__ACTIVITY__. Restate the lines of the material below word for word, from the first through the one containing "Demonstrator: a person", and include nothing else; pictures stay out.

__RECORDS SHOWN__.
<<<<

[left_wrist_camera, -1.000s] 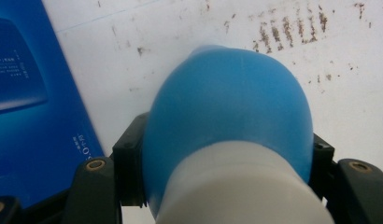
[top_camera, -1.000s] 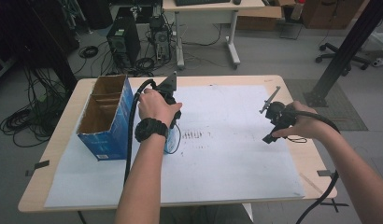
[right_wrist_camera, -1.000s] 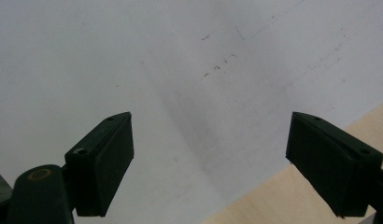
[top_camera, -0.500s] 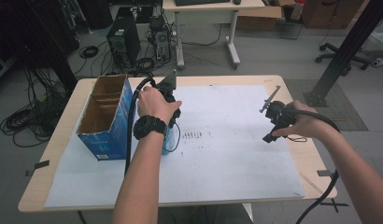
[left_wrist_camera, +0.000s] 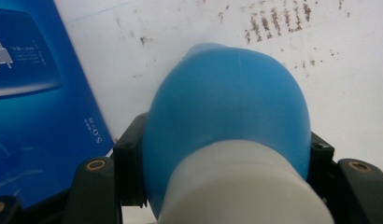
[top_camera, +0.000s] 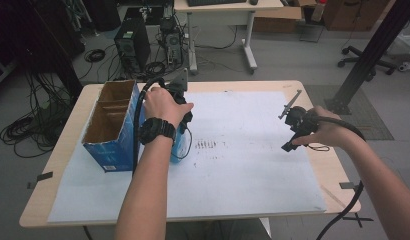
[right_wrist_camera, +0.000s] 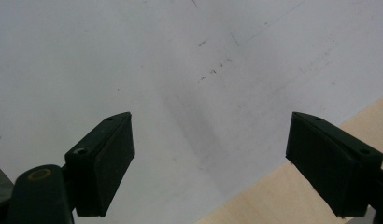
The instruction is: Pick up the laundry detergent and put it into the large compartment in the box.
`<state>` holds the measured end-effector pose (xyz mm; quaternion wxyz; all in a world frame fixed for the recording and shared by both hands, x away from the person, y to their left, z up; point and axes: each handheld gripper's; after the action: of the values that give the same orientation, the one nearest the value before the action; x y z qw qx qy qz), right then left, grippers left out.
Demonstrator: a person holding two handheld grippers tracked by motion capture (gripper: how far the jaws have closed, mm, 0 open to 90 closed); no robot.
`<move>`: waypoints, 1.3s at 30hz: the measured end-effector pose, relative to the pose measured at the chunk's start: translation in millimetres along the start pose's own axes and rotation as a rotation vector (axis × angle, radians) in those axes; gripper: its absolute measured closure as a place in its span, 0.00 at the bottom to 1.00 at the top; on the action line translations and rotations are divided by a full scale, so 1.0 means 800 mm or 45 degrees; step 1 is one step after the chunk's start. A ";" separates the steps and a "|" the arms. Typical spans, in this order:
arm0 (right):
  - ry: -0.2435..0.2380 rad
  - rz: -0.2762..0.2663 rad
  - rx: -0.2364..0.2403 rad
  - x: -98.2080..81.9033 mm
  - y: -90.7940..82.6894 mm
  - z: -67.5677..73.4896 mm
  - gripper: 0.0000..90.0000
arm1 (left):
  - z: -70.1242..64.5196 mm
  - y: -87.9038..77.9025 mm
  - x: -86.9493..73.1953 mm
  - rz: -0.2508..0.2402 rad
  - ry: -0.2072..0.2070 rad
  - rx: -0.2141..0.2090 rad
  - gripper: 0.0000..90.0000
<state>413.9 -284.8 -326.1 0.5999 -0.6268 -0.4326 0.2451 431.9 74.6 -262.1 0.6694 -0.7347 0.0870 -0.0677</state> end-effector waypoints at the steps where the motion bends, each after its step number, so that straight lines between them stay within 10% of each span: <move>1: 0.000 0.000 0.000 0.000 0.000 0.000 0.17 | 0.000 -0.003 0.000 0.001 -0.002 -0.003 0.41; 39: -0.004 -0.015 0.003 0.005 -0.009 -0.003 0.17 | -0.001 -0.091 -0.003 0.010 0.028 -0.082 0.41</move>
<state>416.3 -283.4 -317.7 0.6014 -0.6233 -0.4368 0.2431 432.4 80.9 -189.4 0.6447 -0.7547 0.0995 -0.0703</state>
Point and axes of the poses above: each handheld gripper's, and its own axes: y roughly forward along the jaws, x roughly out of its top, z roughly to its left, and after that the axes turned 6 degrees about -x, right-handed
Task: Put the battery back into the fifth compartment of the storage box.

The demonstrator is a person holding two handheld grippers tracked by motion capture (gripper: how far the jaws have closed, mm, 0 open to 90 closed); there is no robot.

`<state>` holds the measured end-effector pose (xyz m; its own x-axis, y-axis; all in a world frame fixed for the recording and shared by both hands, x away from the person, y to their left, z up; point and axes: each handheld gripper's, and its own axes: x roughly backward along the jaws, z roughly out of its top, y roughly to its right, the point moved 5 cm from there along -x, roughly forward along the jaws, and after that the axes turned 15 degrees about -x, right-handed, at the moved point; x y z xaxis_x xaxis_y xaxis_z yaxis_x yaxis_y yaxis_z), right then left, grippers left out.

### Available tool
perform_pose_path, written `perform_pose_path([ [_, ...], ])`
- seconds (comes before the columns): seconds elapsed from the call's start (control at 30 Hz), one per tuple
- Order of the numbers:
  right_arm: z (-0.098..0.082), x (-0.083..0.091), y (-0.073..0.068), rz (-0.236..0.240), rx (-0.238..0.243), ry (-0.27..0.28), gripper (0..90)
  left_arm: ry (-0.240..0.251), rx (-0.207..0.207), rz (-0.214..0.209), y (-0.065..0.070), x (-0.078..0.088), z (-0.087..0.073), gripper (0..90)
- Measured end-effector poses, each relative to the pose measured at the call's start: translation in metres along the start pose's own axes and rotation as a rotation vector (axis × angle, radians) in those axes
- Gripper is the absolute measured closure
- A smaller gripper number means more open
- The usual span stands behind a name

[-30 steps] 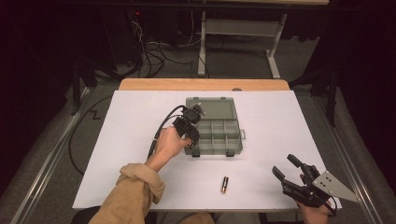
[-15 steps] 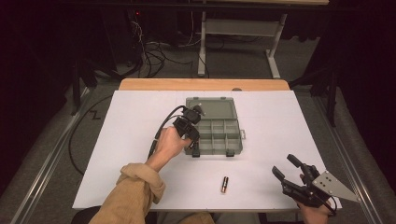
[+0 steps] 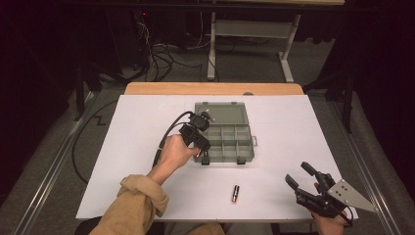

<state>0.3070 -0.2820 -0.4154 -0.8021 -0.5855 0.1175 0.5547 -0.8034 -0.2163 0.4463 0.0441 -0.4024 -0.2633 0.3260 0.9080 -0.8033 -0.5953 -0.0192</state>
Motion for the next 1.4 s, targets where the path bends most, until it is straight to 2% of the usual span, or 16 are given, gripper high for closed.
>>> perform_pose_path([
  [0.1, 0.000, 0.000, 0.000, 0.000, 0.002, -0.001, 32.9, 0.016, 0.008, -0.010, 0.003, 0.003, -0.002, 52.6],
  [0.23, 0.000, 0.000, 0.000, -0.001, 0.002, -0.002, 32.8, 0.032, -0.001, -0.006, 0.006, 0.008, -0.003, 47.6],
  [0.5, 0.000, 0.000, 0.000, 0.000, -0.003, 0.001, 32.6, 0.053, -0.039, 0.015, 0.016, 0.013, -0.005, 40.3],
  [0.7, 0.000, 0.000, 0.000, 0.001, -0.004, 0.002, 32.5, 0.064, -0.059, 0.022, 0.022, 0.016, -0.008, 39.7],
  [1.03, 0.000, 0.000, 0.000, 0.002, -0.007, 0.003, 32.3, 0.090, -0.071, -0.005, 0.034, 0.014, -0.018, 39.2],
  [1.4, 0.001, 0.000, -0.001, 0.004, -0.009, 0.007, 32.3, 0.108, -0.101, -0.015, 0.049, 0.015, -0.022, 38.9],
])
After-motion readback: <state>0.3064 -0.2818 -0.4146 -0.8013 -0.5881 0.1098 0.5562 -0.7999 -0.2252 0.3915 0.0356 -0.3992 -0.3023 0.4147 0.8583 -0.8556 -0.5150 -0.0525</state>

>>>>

__REPLY__.
[left_wrist_camera, -1.000s] 
[top_camera, -1.000s] 
[right_wrist_camera, -1.000s] 
[top_camera, -0.500s] 
[left_wrist_camera, +0.000s] 
[top_camera, +0.000s] 
[right_wrist_camera, +0.000s] 
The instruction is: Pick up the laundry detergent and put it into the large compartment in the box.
`<state>` holds the measured end-effector pose (xyz mm; quaternion wxyz; all in a world frame fixed for the recording and shared by both hands, x away from the person, y to their left, z up; point and axes: each handheld gripper's; after the action: of the values that give the same orientation, the one nearest the value before the action; x y z qw qx qy qz), right then left, grippers left out.
Demonstrator: a person holding two handheld grippers tracked by motion capture (gripper: how far the jaws have closed, mm, 0 open to 90 closed); no robot.

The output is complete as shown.